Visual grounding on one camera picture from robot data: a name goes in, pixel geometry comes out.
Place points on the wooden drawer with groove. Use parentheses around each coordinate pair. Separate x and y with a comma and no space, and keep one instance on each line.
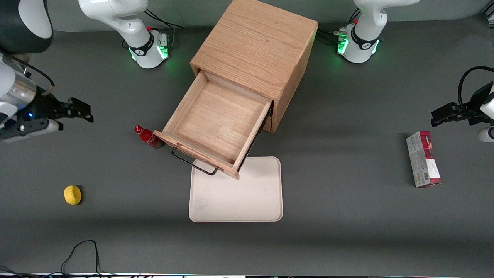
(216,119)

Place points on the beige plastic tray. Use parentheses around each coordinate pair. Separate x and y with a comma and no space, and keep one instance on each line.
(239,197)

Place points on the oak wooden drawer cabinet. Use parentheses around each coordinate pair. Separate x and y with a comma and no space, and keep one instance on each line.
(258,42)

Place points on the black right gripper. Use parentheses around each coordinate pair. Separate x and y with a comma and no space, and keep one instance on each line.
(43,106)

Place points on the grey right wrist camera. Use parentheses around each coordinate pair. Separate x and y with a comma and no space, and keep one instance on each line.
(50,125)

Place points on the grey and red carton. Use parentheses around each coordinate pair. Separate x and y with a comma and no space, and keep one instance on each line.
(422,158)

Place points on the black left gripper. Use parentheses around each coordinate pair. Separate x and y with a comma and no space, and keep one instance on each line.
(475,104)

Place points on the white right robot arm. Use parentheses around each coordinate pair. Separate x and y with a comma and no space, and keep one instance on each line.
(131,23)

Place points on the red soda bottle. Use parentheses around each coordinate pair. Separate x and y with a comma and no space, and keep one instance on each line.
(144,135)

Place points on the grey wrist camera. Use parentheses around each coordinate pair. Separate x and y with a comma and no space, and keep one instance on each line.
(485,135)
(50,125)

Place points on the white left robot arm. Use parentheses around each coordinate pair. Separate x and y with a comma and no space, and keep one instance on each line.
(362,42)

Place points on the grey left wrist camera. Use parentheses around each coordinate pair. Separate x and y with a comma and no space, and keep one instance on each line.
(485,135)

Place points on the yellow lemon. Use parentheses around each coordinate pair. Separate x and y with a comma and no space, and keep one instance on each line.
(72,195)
____
Please write out, exactly as they appear, only the lines from the one holding "Place points on the red" through the end of the data.

Place points on the red soda bottle. Use parentheses around each coordinate pair. Separate x and y with a comma and no space, and keep one instance on each line.
(144,135)

Place points on the grey wrist camera. Use parentheses around each coordinate pair. Separate x and y with a comma and no space, and keep one instance on each line.
(485,135)
(50,125)

Place points on the white left robot arm. Use parentheses around each coordinate pair. Separate x and y with a comma and no space, and keep one instance on each line.
(362,42)

Place points on the grey left wrist camera. Use parentheses around each coordinate pair. Separate x and y with a comma and no space, and keep one instance on each line.
(485,135)

Place points on the yellow lemon. Use parentheses around each coordinate pair. Separate x and y with a comma and no space, and keep one instance on each line.
(72,195)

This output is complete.